Abstract

Background: Noncommunicable diseases are increasing and constitute a serious concern, accounting for 52% of the deaths and 38% of the disease burden in the World Health Organization (WHO) South-East Asia Region. Eighty percent of total deaths due to noncommunicable diseases occur in the low-income countries. Lifestyle changes are resulting in an increased risk of cardiovascular diseases (CVD). Surveillance of CVD risk factors is a key to reduce the burden of CVD. WHO–International Society of Hypertension (ISH) 10-year risk prediction charts have been developed for the screening of CVD risk factors in different regions. The National Programme for Prevention and Control of Diabetes, Cardiovascular Diseases and Stroke (NPDCS) has also recommended the utilization of these charts for routine screening. The present study has used the WHO-ISH CVD risk prediction chart to assess the feasibility of utilization of this chart as a predicting tool of a CVD event. Materials and Methods: A cross-sectional survey was conducted among supporting staff of JSS Hospital, Mysuru, Karnataka, India to assess the CVD risk factors and risk factor profiling, and the prediction of 10-year risk for CVD was done using a WHO-ISH risk prediction chart.
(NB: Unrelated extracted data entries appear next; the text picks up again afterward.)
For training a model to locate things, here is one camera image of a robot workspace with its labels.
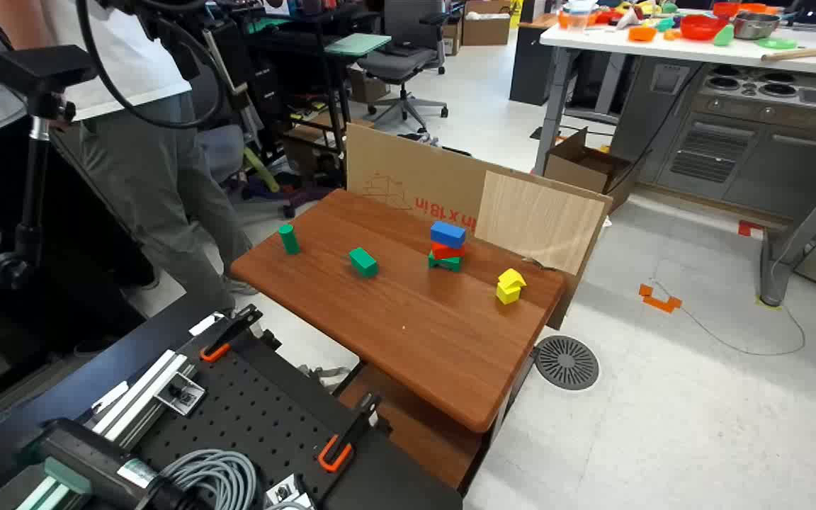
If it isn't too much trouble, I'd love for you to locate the red toy bowl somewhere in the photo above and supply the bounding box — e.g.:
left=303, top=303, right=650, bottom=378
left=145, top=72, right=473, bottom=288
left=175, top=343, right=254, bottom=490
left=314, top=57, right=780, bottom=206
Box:
left=677, top=11, right=729, bottom=43

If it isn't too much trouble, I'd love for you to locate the round floor drain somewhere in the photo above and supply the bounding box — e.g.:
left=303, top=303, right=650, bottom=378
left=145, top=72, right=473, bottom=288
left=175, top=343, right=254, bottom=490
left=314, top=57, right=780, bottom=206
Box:
left=529, top=333, right=603, bottom=394

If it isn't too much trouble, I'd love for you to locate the black perforated base board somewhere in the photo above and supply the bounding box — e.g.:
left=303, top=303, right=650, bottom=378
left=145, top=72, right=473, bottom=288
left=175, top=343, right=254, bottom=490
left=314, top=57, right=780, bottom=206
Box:
left=134, top=329, right=403, bottom=510

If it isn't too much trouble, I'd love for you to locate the black camera on stand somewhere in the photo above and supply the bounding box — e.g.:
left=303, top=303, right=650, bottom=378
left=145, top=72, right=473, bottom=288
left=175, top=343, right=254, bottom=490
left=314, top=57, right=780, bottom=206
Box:
left=0, top=43, right=103, bottom=125

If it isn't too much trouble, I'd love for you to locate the grey desk leg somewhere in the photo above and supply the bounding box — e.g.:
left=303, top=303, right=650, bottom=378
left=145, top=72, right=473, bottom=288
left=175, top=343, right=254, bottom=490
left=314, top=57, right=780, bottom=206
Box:
left=757, top=149, right=816, bottom=309

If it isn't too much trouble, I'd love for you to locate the teal topped side table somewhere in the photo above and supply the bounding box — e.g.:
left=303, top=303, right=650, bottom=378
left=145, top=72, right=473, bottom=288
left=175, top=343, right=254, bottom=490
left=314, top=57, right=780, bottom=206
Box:
left=317, top=30, right=398, bottom=181

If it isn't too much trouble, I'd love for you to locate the green toy plate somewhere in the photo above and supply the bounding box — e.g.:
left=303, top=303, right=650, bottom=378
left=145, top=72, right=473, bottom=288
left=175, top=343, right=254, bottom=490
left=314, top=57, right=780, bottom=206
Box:
left=757, top=34, right=801, bottom=53

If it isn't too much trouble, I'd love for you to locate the aluminium rail pair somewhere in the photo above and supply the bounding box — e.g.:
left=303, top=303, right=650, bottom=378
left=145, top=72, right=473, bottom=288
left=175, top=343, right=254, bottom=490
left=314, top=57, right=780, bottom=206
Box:
left=84, top=344, right=203, bottom=448

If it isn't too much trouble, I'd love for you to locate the wooden rolling pin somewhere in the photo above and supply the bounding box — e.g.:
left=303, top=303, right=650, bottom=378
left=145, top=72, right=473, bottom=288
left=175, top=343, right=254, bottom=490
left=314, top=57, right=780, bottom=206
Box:
left=760, top=40, right=816, bottom=64

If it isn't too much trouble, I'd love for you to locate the open cardboard box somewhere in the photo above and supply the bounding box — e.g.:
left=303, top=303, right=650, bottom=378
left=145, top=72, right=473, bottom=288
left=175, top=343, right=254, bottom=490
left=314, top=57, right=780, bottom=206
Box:
left=542, top=125, right=637, bottom=214

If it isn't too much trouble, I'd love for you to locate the blue block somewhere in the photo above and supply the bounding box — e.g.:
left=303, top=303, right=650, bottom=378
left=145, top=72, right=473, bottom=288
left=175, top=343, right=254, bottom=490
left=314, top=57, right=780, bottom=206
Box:
left=429, top=218, right=471, bottom=251

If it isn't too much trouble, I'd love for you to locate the printed marker tag plate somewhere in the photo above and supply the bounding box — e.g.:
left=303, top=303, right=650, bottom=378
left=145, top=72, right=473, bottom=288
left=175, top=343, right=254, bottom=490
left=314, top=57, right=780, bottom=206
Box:
left=155, top=370, right=208, bottom=419
left=264, top=472, right=317, bottom=510

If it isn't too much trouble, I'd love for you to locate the black clamp orange handle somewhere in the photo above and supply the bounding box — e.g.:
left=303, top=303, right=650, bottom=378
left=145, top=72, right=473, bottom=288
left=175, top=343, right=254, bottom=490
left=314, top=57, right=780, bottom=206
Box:
left=196, top=303, right=267, bottom=368
left=314, top=390, right=386, bottom=476

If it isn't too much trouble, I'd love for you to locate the person in white shirt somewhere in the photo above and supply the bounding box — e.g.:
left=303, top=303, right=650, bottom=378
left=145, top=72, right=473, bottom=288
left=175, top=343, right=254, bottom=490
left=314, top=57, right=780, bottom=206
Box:
left=0, top=0, right=254, bottom=305

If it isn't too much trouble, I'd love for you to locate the thick black cable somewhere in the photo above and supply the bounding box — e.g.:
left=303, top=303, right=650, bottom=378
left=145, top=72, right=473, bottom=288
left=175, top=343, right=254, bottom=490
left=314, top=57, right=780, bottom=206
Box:
left=75, top=0, right=232, bottom=132

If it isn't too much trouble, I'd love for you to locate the grey office chair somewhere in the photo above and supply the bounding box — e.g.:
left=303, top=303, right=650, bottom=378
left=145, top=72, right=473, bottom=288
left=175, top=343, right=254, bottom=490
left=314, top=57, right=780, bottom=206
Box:
left=356, top=0, right=454, bottom=143

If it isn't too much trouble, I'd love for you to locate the black base unit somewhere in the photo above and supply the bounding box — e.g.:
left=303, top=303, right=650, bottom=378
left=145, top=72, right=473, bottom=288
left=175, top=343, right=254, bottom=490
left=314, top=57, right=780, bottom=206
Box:
left=0, top=419, right=185, bottom=510

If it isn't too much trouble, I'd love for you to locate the grey coiled cable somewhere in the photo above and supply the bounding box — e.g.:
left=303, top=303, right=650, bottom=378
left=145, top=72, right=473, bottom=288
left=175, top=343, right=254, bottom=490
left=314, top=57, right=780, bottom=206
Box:
left=155, top=444, right=262, bottom=510

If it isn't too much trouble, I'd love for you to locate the grey toy bowl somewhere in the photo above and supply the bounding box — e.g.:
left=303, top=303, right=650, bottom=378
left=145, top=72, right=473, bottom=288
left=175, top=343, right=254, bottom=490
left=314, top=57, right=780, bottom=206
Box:
left=730, top=7, right=784, bottom=43

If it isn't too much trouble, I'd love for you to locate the white work table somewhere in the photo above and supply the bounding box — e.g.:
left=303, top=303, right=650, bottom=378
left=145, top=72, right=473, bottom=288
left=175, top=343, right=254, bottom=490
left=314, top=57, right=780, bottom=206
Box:
left=529, top=19, right=816, bottom=177

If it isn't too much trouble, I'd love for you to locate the closed cardboard box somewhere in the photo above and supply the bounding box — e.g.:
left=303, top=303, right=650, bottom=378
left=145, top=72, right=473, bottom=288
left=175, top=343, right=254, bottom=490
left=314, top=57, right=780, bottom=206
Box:
left=460, top=7, right=515, bottom=47

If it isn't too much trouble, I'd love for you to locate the small green block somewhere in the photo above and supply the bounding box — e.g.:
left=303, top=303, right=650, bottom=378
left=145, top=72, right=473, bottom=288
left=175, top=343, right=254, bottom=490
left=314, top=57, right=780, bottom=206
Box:
left=424, top=251, right=466, bottom=274

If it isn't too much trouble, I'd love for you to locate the black camera stand pole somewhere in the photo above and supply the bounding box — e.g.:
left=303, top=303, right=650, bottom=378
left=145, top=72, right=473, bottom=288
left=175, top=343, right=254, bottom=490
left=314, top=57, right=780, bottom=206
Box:
left=0, top=109, right=58, bottom=295

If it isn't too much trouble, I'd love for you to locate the red block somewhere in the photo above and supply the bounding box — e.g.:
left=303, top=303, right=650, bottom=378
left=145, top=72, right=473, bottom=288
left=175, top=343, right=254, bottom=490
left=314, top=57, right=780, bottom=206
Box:
left=429, top=240, right=467, bottom=262

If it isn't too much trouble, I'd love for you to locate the yellow notched block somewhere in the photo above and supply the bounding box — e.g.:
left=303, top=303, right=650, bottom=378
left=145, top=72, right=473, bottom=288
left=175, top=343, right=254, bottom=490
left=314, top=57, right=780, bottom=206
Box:
left=494, top=265, right=529, bottom=309

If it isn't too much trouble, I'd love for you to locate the grey play kitchen cabinet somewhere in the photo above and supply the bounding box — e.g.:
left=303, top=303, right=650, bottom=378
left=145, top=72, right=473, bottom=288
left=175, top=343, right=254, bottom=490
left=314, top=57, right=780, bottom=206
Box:
left=609, top=64, right=816, bottom=230

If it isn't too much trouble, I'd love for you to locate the orange clamp on floor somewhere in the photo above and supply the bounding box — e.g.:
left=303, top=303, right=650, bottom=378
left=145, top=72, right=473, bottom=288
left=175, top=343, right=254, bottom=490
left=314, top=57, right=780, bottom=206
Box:
left=637, top=279, right=685, bottom=316

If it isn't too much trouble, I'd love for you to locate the green cylinder block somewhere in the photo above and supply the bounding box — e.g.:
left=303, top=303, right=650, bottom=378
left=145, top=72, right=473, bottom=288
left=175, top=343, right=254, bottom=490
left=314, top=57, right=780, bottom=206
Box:
left=276, top=221, right=303, bottom=257

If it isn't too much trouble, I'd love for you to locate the green rectangular block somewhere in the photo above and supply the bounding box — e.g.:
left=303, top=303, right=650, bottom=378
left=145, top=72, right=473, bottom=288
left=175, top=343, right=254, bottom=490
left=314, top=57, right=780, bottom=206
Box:
left=347, top=242, right=382, bottom=279
Results: A total of 900 supporting staff were screened for CVD risks. Out of them, 30 (3.3%) had hypertension, 20 (2.2%) had diabetes mellitus, 18 (1.99%) consumed tobacco. The proportion of newly detected diabetes cases was 8 (0.9%) and of prediabetics was 32 (3.7%). The proportion of newly detected prehypertensives were 292 (39.08%), and 27 (3.61%) were hypertensives. Out of 175 individuals aged above 40 years, the WHO-ISH risk prediction chart predicted that 1.7% of them had >10% risk of CVD event within 10 years. Conclusion: Hidden, asymptomatic individual of diabetes, and hypertension were identified; the WHO-ISH 10 year risk prediction chart was easier for assessing the CVD risk factors and risk grouping, and could also be used to show them the extent of risk and predicting their 10-year risk of stroke or myocardial infarction (MI).